Well as the battle between Republican and Democrat rages on in DC over the Dodd bill, the regulation of the financial industry is still up in the air.  What are your thoughts on the type of reform that is needed, and whether you think it’s politically possible to become legislation?


5 Responses

  1. Personally, I think we will be in deadlock on this one for awhile. Both parties take huge contributions from banks and other financial services firms and are unlikely to bite down too hard on the hand that feeds them. I’m surprised there hasn’t been more discussion on the repeal of the Securities Exchange act of 1933 with Gramm Leach Bliley in 1999. It seems to me that this should be where some of the finger pointing should be in terms of what new legislation should be focused on. I’m not saying I’m opposed to deregulation, but repealing the 1933 Act really opened us up for the type of systematic disaster we experienced last year. Should we enact similar restrictions on banks again? I would hope not and I would like to think that what comes out of the recession was a necessary lesson that we needed to learn in our newer era of deregulation.

  2. You completely right, Christian. Similar restrictions to the Securities Exchange Act of 1933 and other new regulations are not the answer. For years corporations have found loopholes and ways around them. The Dodd Bill may not be the best thing, but it will do better than not passing any legislation. From what I have read about the Dodd Bill is that though it lacks firm and “strict” rules on regulation it has flexibility. In an economy like ours, so linked to our financial markets flexibility is needed to respond accordingly instead of going through the lengthy process of getting legislation passed. The Council though it has failed in past, it may represent our best option when it comes to regulating a fluctuating market like the US financial industry.

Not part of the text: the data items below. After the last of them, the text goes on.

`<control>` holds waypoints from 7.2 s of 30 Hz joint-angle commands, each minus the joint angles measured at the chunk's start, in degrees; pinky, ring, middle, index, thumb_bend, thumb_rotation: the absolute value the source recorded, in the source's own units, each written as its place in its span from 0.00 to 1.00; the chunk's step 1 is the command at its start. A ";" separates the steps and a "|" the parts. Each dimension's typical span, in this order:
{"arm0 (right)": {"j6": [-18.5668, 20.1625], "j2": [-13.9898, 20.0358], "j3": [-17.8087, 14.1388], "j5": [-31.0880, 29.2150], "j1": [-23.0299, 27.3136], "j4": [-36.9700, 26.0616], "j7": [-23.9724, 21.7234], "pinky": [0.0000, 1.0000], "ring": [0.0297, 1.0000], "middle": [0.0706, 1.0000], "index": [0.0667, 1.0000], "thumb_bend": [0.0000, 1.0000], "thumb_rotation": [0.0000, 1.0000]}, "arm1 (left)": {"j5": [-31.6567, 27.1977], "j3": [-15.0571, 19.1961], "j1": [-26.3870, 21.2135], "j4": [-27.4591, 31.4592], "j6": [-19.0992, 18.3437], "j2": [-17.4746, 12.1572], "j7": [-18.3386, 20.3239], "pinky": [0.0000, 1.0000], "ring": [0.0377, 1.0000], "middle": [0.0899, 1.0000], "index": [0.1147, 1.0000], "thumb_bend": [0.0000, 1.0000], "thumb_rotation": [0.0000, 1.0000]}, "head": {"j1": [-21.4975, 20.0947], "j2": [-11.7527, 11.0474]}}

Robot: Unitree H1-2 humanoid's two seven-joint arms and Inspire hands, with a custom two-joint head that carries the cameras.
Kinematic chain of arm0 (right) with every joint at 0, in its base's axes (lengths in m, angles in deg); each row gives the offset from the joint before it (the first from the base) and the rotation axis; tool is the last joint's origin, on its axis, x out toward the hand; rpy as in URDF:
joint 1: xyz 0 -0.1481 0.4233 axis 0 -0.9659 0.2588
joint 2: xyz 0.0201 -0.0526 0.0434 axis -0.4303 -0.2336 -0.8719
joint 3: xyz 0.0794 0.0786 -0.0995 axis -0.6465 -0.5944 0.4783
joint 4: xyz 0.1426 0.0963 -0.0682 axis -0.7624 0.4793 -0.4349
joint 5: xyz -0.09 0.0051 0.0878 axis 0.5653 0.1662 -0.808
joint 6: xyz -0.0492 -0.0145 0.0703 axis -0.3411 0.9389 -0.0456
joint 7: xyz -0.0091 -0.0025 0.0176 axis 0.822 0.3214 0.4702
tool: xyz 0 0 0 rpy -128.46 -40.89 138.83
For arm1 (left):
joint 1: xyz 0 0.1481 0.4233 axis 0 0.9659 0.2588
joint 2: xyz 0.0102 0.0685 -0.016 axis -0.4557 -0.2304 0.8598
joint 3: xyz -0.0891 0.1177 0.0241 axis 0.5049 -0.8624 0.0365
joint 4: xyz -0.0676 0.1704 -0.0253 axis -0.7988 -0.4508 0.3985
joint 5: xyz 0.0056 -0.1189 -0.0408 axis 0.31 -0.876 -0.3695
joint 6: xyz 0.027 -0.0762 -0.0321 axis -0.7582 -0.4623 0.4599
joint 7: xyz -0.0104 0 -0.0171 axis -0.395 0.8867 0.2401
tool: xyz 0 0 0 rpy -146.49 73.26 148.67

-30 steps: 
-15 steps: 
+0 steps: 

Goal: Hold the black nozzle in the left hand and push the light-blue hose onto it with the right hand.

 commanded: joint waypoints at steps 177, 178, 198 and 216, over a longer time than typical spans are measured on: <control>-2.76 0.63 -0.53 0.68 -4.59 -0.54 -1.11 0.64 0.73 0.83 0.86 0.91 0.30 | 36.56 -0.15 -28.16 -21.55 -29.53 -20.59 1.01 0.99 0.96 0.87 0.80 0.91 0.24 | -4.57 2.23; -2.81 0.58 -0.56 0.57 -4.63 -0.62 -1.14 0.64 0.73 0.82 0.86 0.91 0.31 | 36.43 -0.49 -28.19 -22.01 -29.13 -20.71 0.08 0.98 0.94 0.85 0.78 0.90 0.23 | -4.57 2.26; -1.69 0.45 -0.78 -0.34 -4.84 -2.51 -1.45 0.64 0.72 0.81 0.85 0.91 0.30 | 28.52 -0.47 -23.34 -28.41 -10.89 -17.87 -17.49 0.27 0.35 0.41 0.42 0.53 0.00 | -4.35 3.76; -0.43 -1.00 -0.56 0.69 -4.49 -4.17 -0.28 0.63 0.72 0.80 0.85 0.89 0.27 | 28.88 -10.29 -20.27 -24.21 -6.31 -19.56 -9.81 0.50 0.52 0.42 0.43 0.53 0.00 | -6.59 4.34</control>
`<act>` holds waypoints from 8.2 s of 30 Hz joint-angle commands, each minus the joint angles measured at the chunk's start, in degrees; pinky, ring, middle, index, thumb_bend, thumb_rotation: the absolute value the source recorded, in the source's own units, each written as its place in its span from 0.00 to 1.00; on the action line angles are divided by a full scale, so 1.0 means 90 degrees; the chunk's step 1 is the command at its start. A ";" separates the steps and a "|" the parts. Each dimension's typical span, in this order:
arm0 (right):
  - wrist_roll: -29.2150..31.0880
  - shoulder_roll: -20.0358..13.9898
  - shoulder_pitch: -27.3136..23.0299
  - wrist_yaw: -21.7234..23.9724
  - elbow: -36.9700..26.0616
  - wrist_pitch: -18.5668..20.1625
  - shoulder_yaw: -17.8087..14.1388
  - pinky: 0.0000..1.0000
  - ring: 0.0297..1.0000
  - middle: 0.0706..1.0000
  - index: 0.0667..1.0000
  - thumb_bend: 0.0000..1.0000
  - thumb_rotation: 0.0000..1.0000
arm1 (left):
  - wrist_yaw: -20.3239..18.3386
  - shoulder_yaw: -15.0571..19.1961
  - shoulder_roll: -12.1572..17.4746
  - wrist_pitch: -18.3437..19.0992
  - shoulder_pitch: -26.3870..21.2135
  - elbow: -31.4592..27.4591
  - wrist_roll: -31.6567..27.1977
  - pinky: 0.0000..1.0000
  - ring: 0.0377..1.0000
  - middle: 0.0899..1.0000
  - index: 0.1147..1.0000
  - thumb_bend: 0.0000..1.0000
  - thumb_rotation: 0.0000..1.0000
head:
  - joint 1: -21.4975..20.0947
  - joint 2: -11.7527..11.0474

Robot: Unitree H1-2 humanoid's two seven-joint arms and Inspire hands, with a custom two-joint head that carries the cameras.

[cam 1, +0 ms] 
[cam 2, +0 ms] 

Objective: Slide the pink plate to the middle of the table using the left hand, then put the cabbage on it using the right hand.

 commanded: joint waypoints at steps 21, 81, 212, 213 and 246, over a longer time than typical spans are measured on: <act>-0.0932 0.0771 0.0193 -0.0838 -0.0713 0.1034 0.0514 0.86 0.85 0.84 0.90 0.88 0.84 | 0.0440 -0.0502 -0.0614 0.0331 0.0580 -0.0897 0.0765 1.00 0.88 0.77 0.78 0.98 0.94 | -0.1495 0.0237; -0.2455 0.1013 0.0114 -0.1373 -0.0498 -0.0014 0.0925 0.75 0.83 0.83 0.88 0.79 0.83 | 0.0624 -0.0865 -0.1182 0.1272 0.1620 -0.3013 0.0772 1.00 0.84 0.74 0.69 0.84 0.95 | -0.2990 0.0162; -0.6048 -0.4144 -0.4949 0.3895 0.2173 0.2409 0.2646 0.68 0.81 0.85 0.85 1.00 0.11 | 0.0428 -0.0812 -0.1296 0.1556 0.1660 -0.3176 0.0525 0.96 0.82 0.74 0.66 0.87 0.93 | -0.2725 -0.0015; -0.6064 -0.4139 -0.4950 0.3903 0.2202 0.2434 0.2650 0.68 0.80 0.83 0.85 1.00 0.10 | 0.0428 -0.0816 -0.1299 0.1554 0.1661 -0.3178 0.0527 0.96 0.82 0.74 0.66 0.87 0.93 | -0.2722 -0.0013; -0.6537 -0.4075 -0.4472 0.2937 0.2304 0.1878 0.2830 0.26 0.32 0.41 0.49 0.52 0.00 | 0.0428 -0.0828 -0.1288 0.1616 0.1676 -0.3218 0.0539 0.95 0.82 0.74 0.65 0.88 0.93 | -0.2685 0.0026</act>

  3. I disagree with the Middleman, but only because I feel that a distinction needs to be made. New regulations do not necessarily mean more regulations; and I consequently feel that new regulations are needed. I believe that the regulations currently in place need to be reevaluated and discarded if they are judged to be inadequate. Doing so would enable the creation of new regulations that better address the issues facing our economy without resulting in an overabundance of regulations that would restrict the flexibility of the market. Still, I do agree that companies have found loopholes in regulations in the past and will most likely seek to do so in the future. As a result I do think there is the need for an oversight body of some sort; yet concentrating all that power in one place worries me as well.

  4. That’s a good point, Derek. Not all regulations in place are useful or even helpful. My point about the Financial Stability Oversight Council is it’s the only way the Dodd Bill will pass since it’s a form of regulation that the republicans and democrats both agree on. The council itself does have a lot of power, some think too much, but if it truly has too much power that will negatively affect the financial market and the economy then it won’t most likely be passed. But the council itself is a good idea for flexible regulation, whether it’s adjusting old regulation legislation or creating new legislation. The council is a collective group of about 5+ government monetary, economic, and financial agencies. So technically it’s not just an oversight body from one agency.